What needs to be done -> All of the data below should be written out again exactly.

Data section ->
○ ○ ○ ○ ○

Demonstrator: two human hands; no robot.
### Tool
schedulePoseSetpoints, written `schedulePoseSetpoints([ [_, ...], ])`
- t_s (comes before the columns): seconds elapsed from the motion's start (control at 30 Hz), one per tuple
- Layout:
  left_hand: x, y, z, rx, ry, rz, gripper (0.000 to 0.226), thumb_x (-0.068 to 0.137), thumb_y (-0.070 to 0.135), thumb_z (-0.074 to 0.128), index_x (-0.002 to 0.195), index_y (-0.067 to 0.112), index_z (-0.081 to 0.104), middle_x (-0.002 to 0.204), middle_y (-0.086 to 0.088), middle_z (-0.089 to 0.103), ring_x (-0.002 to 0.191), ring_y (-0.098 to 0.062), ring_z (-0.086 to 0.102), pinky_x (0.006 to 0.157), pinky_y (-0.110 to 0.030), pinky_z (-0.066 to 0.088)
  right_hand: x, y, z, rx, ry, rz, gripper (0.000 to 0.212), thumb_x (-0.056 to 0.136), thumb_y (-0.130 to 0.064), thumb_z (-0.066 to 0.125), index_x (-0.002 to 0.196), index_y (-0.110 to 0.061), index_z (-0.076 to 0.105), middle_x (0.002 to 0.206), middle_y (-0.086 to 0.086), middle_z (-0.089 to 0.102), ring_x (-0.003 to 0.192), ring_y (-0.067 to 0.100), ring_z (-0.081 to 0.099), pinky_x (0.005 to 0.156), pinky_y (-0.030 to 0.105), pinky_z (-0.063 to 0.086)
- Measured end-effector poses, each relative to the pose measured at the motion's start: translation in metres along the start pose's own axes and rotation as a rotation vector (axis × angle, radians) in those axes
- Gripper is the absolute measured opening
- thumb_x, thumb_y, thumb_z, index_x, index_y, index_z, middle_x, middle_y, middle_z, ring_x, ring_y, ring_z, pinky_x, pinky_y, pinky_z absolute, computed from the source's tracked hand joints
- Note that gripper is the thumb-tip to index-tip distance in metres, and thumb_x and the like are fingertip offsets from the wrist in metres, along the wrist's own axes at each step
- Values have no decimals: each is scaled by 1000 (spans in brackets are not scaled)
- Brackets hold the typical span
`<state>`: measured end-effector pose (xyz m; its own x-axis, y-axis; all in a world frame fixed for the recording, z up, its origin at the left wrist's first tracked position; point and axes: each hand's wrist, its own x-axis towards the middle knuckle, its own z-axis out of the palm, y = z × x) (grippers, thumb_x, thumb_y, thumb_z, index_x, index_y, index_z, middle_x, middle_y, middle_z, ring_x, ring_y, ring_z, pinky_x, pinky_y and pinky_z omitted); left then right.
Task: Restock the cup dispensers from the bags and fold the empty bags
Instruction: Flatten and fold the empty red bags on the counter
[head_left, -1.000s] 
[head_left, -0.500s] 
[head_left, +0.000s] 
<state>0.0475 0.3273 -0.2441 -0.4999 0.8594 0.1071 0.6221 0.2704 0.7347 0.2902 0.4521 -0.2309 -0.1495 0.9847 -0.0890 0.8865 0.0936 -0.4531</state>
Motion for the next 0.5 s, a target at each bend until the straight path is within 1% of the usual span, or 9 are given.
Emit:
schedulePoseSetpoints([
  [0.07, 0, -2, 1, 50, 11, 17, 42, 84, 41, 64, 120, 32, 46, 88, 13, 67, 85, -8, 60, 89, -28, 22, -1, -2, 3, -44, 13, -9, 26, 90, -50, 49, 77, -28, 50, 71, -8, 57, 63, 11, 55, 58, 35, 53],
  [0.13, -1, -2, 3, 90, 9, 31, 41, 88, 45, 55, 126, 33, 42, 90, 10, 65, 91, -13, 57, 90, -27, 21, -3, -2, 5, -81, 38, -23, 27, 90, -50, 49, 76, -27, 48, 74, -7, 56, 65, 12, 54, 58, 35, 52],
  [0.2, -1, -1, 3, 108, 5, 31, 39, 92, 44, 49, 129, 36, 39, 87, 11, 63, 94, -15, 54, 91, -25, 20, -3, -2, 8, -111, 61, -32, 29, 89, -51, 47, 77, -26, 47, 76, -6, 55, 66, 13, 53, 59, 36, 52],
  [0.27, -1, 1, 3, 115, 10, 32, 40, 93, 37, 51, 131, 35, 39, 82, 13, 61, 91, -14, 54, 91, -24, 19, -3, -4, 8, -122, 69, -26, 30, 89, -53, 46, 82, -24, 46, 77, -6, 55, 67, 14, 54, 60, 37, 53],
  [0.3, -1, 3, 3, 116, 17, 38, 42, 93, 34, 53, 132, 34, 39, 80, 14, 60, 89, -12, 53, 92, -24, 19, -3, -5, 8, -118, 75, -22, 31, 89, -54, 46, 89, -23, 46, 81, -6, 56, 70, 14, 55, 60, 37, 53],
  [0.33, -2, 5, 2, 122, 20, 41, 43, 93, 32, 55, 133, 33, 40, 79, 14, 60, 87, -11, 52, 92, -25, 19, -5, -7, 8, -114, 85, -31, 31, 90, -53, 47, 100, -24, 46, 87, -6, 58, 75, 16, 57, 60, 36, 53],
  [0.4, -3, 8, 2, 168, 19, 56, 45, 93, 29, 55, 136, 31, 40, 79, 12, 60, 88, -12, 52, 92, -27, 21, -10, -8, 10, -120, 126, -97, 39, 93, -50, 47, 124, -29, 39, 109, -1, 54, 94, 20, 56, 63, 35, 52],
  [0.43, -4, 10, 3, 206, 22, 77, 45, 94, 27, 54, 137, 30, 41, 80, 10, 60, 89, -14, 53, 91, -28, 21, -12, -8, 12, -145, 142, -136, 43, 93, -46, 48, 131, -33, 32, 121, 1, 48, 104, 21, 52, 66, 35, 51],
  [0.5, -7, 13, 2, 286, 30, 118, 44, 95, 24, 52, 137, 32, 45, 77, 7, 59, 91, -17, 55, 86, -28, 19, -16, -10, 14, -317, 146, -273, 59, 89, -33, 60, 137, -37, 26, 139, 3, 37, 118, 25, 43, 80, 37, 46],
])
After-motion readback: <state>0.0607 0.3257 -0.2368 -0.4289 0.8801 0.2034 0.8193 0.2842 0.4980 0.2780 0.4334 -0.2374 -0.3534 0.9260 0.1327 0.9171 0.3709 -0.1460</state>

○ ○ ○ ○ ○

Finished task ->
Demonstrator: two human hands; no robot.
### Tool
schedulePoseSetpoints, written `schedulePoseSetpoints([ [_, ...], ])`
- t_s (comes before the columns): seconds elapsed from the motion's start (control at 30 Hz), one per tuple
- Layout:
  left_hand: x, y, z, rx, ry, rz, gripper (0.000 to 0.226), thumb_x (-0.068 to 0.137), thumb_y (-0.070 to 0.135), thumb_z (-0.074 to 0.128), index_x (-0.002 to 0.195), index_y (-0.067 to 0.112), index_z (-0.081 to 0.104), middle_x (-0.002 to 0.204), middle_y (-0.086 to 0.088), middle_z (-0.089 to 0.103), ring_x (-0.002 to 0.191), ring_y (-0.098 to 0.062), ring_z (-0.086 to 0.102), pinky_x (0.006 to 0.157), pinky_y (-0.110 to 0.030), pinky_z (-0.066 to 0.088)
  right_hand: x, y, z, rx, ry, rz, gripper (0.000 to 0.212), thumb_x (-0.056 to 0.136), thumb_y (-0.130 to 0.064), thumb_z (-0.066 to 0.125), index_x (-0.002 to 0.196), index_y (-0.110 to 0.061), index_z (-0.076 to 0.105), middle_x (0.002 to 0.206), middle_y (-0.086 to 0.086), middle_z (-0.089 to 0.102), ring_x (-0.003 to 0.192), ring_y (-0.067 to 0.100), ring_z (-0.081 to 0.099), pinky_x (0.005 to 0.156), pinky_y (-0.030 to 0.105), pinky_z (-0.063 to 0.086)
- Measured end-effector poses, each relative to the pose measured at the motion's start: translation in metres along the start pose's own axes and rotation as a rotation vector (axis × angle, radians) in those axes
- Gripper is the absolute measured opening
- thumb_x, thumb_y, thumb_z, index_x, index_y, index_z, middle_x, middle_y, middle_z, ring_x, ring_y, ring_z, pinky_x, pinky_y, pinky_z absolute, computed from the source's tracked hand joints
- Note that gripper is the thumb-tip to index-tip distance in metres, and thumb_x and the like are fingertip offsets from the wrist in metres, along the wrist's own axes at each step
- Values have no decimals: each is scaled by 1000 (spans in brackets are not scaled)
- Brackets hold the typical span
`<state>`: measured end-effector pose (xyz m; its own x-axis, y-axis; all in a world frame fixed for the recording, z up, its origin at the left wrist's first tracked position; point and axes: each hand's wrist, its own x-axis towards the middle knuckle, its own z-axis out of the palm, y = z × x) (grippers, thumb_x, thumb_y, thumb_z, index_x, index_y, index_z, middle_x, middle_y, middle_z, ring_x, ring_y, ring_z, pinky_x, pinky_y and pinky_z omitted); left then right.
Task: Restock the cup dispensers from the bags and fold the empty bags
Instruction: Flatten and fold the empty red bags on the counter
[head_left, -1.000s] 
[head_left, -0.500s] 
[head_left, +0.000s] 
<state>0.0475 0.3273 -0.2441 -0.4999 0.8594 0.1071 0.6221 0.2704 0.7347 0.2902 0.4521 -0.2309 -0.1495 0.9847 -0.0890 0.8865 0.0936 -0.4531</state>
Motion for the next 0.5 s, a target at each bend until the straight path is within 1% of the usual span, or 9 are given.
Emit:
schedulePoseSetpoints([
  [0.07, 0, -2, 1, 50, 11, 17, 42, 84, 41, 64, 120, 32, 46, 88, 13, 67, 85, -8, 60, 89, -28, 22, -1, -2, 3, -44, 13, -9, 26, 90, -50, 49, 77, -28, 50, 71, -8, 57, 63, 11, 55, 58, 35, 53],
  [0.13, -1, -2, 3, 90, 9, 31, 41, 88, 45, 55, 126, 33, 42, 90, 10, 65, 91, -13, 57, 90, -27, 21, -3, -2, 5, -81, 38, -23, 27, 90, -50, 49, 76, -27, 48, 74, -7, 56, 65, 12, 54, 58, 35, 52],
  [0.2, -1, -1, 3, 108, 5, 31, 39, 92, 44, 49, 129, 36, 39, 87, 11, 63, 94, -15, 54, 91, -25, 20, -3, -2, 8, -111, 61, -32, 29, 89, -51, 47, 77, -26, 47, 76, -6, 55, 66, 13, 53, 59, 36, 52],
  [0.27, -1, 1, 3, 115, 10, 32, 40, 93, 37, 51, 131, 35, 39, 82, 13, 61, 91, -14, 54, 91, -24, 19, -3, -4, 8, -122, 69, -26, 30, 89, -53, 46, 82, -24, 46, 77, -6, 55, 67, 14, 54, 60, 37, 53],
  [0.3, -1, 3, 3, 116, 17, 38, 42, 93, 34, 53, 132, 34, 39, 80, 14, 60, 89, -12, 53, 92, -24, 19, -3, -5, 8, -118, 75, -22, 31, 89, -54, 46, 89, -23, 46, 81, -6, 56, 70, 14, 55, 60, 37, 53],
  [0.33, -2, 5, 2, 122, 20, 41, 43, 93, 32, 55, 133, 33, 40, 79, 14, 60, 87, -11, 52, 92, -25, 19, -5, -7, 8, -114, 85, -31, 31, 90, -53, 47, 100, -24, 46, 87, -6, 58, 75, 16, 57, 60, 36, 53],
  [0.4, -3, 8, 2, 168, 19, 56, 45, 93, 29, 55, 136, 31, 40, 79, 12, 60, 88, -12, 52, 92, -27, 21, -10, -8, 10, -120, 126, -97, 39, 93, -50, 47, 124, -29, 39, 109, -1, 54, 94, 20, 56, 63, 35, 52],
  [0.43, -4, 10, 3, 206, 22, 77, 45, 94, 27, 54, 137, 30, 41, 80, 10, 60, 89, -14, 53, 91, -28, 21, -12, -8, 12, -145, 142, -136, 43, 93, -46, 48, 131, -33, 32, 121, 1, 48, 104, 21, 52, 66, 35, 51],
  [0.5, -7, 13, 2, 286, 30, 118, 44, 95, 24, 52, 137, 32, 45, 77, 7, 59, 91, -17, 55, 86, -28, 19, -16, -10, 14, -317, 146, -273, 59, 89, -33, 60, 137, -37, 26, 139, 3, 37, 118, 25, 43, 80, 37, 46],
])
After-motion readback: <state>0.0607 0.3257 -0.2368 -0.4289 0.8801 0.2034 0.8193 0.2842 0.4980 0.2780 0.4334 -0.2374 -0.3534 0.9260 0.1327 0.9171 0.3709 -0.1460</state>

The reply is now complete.